Hydrostatic Test Report: 2″ Ground Joint Wildcatter

*** This test was performed on an unusual hose, in order to test the upper limits of the Crimped Ground Joint Fitting and Ferrule combination. The results of this test show the extreme pressures that this system can endure.

COUPLINGS

Ground Joint Couplings: Interlocking Male Stems – Coupling/ferrule system rated to 1000 psi. WP

TESTED HOSE SYSTEM

High Pressure Air: 2” Dayco Wildcatter rated to 3000 psi.***

ATTACHMENT

Crimped: plated steel long ferrules

GOAL

To achieve 4000 psi (1000 psi Ground Joint/Ferrule Working Pressure @ 4 to 1 Safety Factor)

RESULTS

To exceed 4000 psi. (coupling/ferrule WP of 1000 psi. @ 4 to 1 Safety Factor)

Although the test was not conducted to ASTM D380 standards due to the steps in pressurization, all other aspects were in conformance. See engineering details below.

HOSE

2″ Dayco Wildcatter hose, 3000 psi. WP, initial length of 17”.

END CONNECTION #1

Assembled by Campbell, IMS-8, a 2″ interlocking male stem with an FPS200252L plated steel ferrule. Hose wall measured between .345″ and .375″ (.360″ average). The ferrule was crimped to a setting of 2.700 in a single hit per chart crimp A, dated 1-10-03. Crimp diameter verified at between 2.700 and 2.720. This end was connected to our tester manifold using an adapter through our usual 3/4″ ground joint style connection. Teflon tape and pipe dope was used on the NPT threads.

END CONNECTION #2

Assembled by Campbell, same as above. This end was fitted with a valve adapter with valve attached. Teflon tape and pipe dope was used on the NPT threads.

TEST

The assembly was filled with water and air was evacuated from the system by use of the valve at the free end of the assembly. Pressure was raised in steps to allow observation. The approximate temperature of the test components was 75 °F. See in tester photo.

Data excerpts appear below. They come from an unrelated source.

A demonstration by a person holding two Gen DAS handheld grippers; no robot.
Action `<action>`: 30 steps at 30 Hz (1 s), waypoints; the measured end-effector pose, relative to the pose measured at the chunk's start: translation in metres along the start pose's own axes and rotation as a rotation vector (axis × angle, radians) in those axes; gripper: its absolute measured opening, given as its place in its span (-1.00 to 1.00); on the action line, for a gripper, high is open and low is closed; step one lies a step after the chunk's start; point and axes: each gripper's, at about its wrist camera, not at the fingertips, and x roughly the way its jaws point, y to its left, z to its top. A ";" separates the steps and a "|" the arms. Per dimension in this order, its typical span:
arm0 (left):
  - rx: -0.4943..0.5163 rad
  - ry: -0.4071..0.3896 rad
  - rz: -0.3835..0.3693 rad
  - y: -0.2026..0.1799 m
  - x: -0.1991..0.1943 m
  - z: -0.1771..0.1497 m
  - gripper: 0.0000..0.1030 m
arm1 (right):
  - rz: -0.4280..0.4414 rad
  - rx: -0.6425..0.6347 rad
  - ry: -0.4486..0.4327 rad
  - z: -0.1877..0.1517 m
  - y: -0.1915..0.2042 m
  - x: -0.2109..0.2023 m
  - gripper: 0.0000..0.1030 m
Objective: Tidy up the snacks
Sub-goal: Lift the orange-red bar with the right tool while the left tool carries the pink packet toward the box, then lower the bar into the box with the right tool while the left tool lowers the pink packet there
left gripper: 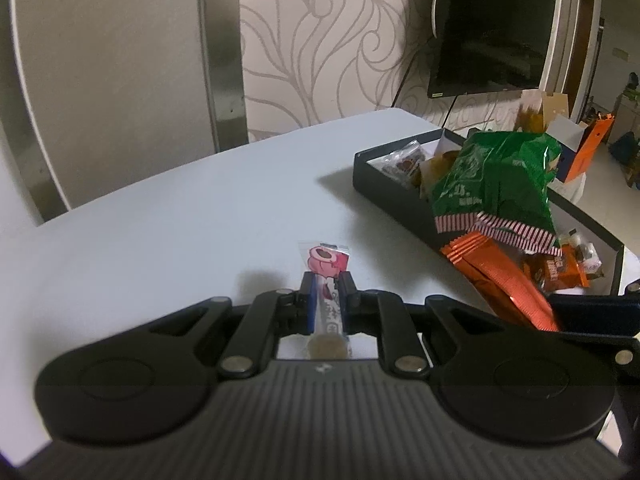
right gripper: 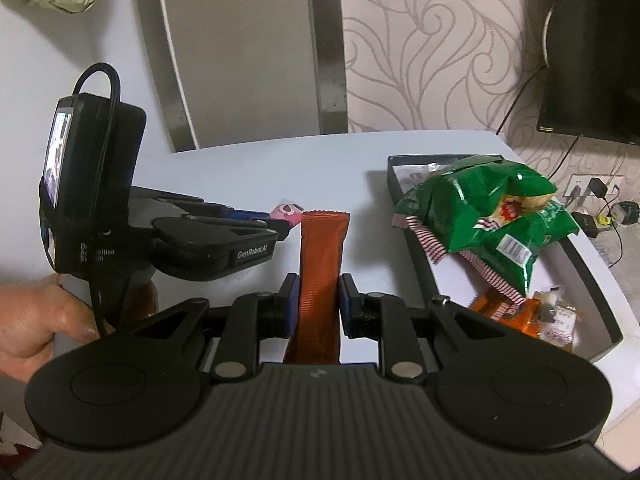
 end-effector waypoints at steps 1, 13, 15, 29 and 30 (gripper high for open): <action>0.002 -0.002 -0.003 -0.002 0.000 0.002 -0.72 | -0.003 0.003 -0.003 0.000 -0.002 -0.002 -0.53; 0.033 -0.032 -0.021 -0.020 0.003 0.023 -0.71 | -0.034 0.029 -0.037 0.008 -0.021 -0.017 -0.53; 0.037 -0.038 -0.025 -0.023 0.004 0.027 -0.71 | -0.040 0.033 -0.042 0.009 -0.025 -0.020 -0.53; 0.075 -0.066 -0.049 -0.048 0.010 0.052 -0.71 | -0.064 0.055 -0.067 0.014 -0.047 -0.032 -0.53; 0.076 -0.067 -0.050 -0.050 0.010 0.053 -0.71 | -0.066 0.057 -0.068 0.014 -0.049 -0.033 -0.53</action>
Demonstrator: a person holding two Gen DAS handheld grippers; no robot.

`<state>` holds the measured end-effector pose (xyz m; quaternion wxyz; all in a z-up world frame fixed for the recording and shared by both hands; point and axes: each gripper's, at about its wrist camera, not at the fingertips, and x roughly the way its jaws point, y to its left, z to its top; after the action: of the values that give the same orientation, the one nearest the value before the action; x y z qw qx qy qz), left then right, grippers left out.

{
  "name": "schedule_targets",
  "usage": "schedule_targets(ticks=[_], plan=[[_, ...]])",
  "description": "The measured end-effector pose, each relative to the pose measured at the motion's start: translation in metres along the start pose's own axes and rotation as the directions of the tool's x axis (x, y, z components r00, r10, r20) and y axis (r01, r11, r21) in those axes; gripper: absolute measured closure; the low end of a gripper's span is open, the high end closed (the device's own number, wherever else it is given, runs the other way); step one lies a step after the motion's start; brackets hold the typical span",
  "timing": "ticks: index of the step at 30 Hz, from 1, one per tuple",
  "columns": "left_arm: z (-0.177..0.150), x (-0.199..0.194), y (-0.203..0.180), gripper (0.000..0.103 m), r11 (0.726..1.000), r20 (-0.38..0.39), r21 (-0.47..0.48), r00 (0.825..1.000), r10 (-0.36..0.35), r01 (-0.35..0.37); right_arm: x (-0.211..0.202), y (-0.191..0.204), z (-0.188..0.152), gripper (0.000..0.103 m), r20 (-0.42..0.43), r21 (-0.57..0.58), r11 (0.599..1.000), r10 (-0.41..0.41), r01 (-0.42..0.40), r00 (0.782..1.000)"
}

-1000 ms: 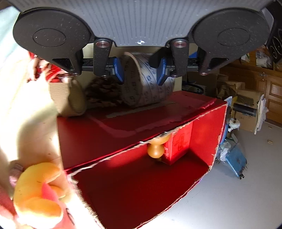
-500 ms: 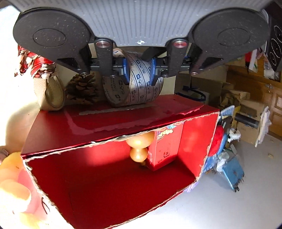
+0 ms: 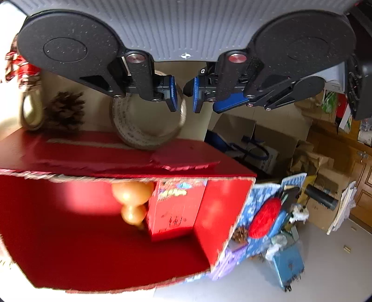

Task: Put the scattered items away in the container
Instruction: 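Grasp the tape roll by its rim with the right gripper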

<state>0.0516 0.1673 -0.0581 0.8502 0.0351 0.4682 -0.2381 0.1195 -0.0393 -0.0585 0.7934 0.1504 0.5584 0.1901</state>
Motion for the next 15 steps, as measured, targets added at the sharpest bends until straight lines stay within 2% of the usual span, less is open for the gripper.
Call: schedule_targets(ticks=[4, 9, 15], plan=[[-0.005, 0.003, 0.01, 0.061, 1.0, -0.014, -0.025, 1.0, 0.004, -0.005, 0.013, 0.002, 0.0, 0.087, -0.035, 0.029, 0.999, 0.033, -0.032, 0.999], [-0.009, 0.002, 0.018, 0.061, 0.999, -0.021, -0.039, 1.0, 0.014, -0.015, 0.01, 0.009, 0.001, 0.082, -0.022, 0.011, 0.998, 0.063, -0.063, 0.998], [-0.005, -0.006, 0.027, 0.062, 0.998, -0.009, -0.057, 1.0, 0.013, -0.013, -0.005, 0.009, 0.007, 0.081, 0.034, -0.036, 0.999, 0.002, -0.001, 0.999]])
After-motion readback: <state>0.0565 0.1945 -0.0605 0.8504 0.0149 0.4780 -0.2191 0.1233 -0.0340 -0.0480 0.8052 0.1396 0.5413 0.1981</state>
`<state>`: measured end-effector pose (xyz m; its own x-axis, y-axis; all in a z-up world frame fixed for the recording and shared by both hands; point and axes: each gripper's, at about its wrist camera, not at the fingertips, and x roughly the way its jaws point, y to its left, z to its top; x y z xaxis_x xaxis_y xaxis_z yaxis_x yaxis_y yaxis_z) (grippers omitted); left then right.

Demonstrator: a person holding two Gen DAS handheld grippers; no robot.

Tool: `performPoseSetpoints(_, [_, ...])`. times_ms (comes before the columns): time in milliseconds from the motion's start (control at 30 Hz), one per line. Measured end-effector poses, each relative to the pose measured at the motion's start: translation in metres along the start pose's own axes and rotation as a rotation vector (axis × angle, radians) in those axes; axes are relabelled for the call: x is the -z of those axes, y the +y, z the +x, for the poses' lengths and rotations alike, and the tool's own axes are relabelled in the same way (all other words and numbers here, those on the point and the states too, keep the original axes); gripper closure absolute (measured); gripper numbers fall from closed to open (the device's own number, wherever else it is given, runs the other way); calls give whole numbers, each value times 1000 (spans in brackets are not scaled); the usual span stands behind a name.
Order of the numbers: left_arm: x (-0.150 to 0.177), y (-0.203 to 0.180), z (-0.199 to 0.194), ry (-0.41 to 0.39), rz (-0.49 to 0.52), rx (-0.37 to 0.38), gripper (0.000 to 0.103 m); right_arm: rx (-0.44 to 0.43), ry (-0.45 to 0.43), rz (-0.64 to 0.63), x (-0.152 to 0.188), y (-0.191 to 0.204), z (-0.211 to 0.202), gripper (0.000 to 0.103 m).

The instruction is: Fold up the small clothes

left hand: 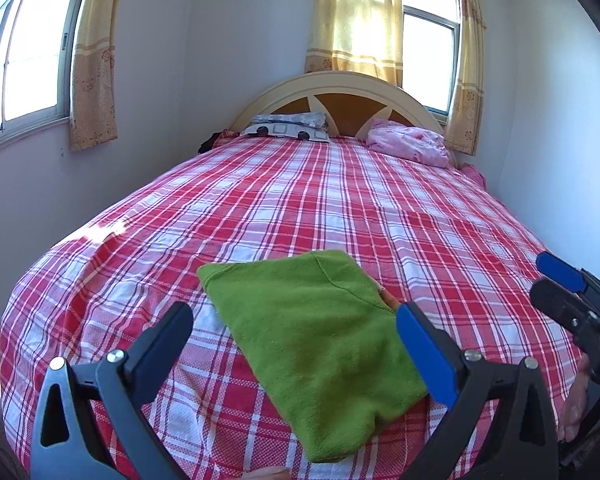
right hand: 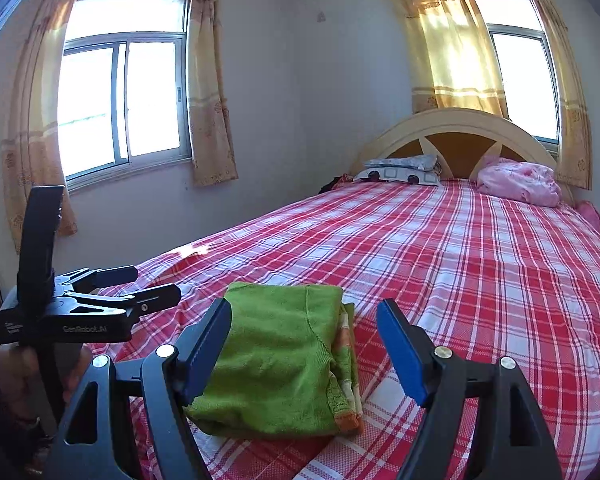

Pressure was raised to fitting working pressure of 1250 psi. No leaks or fitting separation was detected. The hose only slightly elongated, no further elongation was detected thereafter.

Pressure was raised to hose working pressure of 3000 psi. No leaks or fitting separation was detected.

Pressure was raised to 1.5 times hose working pressure or 4500 psi. No leaks or fitting separation was detected.

Pressure was raised to two times hose working pressure or 6000 psi. No leaks or fitting separation was detected.

Pressure was then more rapidly raised until a failure was observed at 9500 psi. The failure was the ferrule interlock opening up under the force and separating from the fitting located at the valve end. This allowed the inner tube to elongate and the plies of the hose to separate. The inner tube remained on the fitting and the ferrule stayed with the outer cover giving the appearance of the ferrule peeling back the wire braid and cover from the inner tube. See failure and failure close up photos. The other fitting and ferrule located at the manifold end was intact. See intact photo.

CONCLUSION

Raising the pressure in a slower manner allows observation that is not usually possible by rapid pressurization. Seeing any problems before failure is as important as noting the failure pressure.

Although the assembly did not reach four times hose working pressure, it did far exceed four times working pressure of the fitting. The assembly exceeded the 1000 psi. fitting pressure rating by 9.5 times safety factor. Certainly operating at 1000 psi. at 70°F, as the fitting was intended, should not present any problem for this assembly combination.